前世の記憶という証言の中には、作り話や虚言症によるものも含まれるだろうが、前世の記憶を持っていたとしか考えられない例も少なくない。前世の記憶を持つ子供の多くは、前世に事故や事件で、突然命を絶ちきられた場合が多い。しかも、銃弾の痕や刀傷を思わせる痣が、子供の肉体に現れることが多い。
これは魂が前世の記憶を維持していて、生まれ変わるときに、肉体の形成に影響を与えるという可能性を示唆する。絶ちきられた人生をやり直したいという強い意志が、本来は忘却するはずの前世の記憶を残していると考えられる。
では、前世と現世、現世と来世にはどのような関係が想定されるのだろうか。仏教やヒンズー教では六道輪廻が主張され、悪行を重ねると、畜生道や地獄に落ちると言われるのだが、犯罪に手を染めて殺された場合でも、人間に生まれ変わっている。動物に生まれ変わる可能性もなきにしもあらずだが、多くは人間として生まれ変わるようである。
男性は男性に、女性は女性に生まれ変わることが多いが、男性が女性に、女性が男性に生まれ変わることもある。生まれ変わる先は、同じ一族や民族のことが多いが、戦地で死亡した兵士が、現地の異民族の異性に生まれ変わった例もある。
生まれ変わる先が同性の場合、容貌や性格が前世と似ている場合が多い。これも肉体が魂に宿る際に、大きな影響を与えているからだと考えられる。

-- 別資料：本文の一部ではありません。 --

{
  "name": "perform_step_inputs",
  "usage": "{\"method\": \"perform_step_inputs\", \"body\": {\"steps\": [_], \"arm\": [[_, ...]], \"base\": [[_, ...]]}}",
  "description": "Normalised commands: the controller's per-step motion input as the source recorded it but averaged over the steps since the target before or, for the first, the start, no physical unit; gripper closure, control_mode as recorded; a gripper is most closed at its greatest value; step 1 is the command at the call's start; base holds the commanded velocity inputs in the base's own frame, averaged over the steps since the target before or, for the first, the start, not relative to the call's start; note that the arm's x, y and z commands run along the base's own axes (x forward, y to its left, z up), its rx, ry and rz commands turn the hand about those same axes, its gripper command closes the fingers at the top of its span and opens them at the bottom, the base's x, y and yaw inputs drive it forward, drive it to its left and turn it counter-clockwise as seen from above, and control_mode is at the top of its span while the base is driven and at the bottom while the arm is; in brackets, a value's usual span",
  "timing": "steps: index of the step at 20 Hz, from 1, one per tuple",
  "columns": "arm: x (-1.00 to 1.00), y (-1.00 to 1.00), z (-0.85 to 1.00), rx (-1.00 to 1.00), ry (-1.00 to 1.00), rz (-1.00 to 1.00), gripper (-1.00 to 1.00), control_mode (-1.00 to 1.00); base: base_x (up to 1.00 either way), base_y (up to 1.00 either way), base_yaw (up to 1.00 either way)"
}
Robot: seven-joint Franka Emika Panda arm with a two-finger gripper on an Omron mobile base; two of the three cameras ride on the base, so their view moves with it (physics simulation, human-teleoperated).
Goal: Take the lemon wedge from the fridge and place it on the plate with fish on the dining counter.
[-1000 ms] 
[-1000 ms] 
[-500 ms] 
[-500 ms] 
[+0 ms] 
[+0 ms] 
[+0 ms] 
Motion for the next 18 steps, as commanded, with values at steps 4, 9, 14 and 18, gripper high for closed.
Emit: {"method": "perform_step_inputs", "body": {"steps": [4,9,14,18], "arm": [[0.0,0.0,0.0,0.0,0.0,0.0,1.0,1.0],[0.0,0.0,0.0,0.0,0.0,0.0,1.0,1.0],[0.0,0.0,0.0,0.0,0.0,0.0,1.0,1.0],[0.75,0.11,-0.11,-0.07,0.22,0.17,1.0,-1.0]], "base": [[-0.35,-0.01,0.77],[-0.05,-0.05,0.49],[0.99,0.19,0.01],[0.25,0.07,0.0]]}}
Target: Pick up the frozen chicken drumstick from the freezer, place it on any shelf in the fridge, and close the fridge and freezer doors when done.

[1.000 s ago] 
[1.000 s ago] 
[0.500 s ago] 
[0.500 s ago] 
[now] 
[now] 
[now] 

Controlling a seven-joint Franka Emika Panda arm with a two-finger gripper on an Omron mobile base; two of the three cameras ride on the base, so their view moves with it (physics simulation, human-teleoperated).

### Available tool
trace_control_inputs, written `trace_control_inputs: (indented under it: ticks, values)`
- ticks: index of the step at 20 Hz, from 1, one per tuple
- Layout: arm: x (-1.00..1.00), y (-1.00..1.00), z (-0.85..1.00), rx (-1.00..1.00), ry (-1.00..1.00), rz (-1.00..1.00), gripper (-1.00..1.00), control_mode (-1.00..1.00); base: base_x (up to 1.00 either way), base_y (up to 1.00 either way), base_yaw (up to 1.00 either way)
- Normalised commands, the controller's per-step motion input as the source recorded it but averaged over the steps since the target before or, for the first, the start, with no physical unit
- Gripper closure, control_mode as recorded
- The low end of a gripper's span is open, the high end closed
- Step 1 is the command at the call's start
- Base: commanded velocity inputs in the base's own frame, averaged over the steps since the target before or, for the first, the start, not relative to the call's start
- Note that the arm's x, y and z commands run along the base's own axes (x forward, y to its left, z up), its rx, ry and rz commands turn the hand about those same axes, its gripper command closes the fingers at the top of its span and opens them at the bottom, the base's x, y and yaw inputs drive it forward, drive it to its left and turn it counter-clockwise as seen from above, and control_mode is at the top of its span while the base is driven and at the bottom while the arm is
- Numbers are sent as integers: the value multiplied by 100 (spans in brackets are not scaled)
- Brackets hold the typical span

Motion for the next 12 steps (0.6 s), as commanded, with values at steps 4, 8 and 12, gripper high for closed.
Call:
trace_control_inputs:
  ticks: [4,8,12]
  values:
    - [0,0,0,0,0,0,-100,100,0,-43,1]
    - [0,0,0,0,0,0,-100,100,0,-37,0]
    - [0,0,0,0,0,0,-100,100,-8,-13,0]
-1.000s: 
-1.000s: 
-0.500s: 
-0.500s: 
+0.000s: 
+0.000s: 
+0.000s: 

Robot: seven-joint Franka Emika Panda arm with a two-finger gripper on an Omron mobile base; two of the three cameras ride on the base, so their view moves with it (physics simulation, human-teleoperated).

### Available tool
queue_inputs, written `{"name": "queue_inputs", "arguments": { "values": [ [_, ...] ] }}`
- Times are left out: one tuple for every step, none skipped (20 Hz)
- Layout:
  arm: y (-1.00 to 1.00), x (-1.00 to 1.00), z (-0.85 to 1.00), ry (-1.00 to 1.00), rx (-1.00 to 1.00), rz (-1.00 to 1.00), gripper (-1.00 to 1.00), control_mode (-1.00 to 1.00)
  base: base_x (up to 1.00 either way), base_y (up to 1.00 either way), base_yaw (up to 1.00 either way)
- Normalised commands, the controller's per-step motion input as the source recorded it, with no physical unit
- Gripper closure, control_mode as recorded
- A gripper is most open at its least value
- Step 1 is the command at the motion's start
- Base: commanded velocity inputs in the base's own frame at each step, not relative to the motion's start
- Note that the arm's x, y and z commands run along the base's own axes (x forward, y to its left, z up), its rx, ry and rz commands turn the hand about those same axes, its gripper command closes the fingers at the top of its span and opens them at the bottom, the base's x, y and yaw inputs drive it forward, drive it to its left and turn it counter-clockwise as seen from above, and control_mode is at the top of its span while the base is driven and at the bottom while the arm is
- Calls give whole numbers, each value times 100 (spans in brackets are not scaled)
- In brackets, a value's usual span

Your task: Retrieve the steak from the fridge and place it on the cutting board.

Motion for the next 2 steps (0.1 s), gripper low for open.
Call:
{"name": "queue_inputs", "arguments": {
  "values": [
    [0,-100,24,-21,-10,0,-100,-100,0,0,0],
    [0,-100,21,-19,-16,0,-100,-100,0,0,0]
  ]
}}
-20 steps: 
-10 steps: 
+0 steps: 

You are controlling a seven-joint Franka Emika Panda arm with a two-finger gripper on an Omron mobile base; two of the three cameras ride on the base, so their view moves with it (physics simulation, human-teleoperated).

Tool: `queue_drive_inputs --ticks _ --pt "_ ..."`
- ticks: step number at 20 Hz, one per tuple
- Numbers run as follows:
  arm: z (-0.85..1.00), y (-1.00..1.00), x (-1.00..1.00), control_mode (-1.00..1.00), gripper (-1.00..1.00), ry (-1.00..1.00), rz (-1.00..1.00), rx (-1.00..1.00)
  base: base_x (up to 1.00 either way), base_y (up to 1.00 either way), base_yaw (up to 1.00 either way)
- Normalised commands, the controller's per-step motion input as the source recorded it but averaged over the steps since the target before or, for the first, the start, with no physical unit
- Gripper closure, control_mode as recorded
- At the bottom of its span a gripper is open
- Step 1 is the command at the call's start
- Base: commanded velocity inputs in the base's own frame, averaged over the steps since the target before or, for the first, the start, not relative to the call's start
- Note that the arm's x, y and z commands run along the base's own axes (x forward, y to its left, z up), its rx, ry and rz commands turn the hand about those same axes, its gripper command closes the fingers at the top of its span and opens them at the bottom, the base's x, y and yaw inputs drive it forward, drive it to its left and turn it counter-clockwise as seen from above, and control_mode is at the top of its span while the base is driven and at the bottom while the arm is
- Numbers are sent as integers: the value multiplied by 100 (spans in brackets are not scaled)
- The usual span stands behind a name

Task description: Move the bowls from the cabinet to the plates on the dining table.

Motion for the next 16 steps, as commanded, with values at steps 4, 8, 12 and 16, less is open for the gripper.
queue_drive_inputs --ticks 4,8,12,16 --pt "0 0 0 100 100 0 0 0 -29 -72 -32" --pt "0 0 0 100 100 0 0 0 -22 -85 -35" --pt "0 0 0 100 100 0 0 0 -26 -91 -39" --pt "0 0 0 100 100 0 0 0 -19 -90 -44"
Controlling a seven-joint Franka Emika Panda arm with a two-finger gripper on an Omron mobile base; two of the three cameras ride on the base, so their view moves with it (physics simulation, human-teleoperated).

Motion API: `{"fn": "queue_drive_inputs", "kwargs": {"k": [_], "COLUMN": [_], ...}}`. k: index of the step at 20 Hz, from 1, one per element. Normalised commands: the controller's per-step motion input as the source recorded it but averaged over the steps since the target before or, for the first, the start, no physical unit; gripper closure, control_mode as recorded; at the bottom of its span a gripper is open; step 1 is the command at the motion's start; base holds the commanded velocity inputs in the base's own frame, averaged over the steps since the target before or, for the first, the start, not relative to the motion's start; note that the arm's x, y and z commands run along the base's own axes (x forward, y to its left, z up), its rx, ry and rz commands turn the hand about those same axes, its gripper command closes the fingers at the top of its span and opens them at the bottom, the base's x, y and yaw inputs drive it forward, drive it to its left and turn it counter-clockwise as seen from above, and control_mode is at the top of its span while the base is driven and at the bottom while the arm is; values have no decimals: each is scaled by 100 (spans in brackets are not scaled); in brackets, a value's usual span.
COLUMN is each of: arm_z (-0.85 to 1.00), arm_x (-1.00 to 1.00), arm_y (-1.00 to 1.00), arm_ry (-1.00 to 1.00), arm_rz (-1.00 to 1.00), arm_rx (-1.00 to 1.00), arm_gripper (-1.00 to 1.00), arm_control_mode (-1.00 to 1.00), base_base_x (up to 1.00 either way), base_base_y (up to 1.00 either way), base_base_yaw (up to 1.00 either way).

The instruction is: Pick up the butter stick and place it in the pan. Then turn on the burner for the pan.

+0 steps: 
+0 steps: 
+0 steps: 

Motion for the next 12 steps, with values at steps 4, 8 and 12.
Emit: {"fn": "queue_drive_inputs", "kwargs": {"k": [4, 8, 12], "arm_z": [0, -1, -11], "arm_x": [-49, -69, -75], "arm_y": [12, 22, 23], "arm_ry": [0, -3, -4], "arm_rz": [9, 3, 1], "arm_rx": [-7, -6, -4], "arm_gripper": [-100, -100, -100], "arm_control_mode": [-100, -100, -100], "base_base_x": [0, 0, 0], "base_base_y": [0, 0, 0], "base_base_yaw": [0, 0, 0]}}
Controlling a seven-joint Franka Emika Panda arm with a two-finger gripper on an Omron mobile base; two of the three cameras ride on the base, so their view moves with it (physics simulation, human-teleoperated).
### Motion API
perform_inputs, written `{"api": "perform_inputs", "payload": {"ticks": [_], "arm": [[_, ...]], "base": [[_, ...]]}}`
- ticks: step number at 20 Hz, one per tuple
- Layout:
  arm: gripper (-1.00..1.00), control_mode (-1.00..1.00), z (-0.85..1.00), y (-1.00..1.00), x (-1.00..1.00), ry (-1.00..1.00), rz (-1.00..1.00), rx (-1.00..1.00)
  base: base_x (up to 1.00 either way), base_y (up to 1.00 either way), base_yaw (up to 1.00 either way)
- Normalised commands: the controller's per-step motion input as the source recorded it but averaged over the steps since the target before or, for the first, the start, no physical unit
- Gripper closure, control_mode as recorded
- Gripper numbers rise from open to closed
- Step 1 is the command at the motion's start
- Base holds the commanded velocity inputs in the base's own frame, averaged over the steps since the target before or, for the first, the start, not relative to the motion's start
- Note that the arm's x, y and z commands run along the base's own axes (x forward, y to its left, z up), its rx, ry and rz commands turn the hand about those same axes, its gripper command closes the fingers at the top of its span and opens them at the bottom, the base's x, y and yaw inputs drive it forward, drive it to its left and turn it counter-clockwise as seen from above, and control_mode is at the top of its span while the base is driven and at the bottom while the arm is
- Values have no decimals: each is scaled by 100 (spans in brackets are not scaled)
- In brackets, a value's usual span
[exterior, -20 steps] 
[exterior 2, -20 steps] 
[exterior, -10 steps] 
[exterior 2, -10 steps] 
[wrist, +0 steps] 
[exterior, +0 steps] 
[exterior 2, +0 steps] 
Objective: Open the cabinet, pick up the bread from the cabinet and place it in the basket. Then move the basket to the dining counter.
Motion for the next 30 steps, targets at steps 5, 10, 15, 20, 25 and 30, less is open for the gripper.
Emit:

では、なぜ人間は生まれ変わるのか。それは人生を繰り返すことで、様々な経験を重ねて学習していくためだという。だとすれば、魂はいくつもの人生を超えて、壮大な旅を続けていくということになる。ただ、死後どれくらいで生まれ変わるかは一定ではなく、人生と人生の間がどうだったかという記憶を持つ者も少ない。死んで記憶が断ち切られ、気がつくと子供の肉体に宿っていたというのが一般的なのだろう。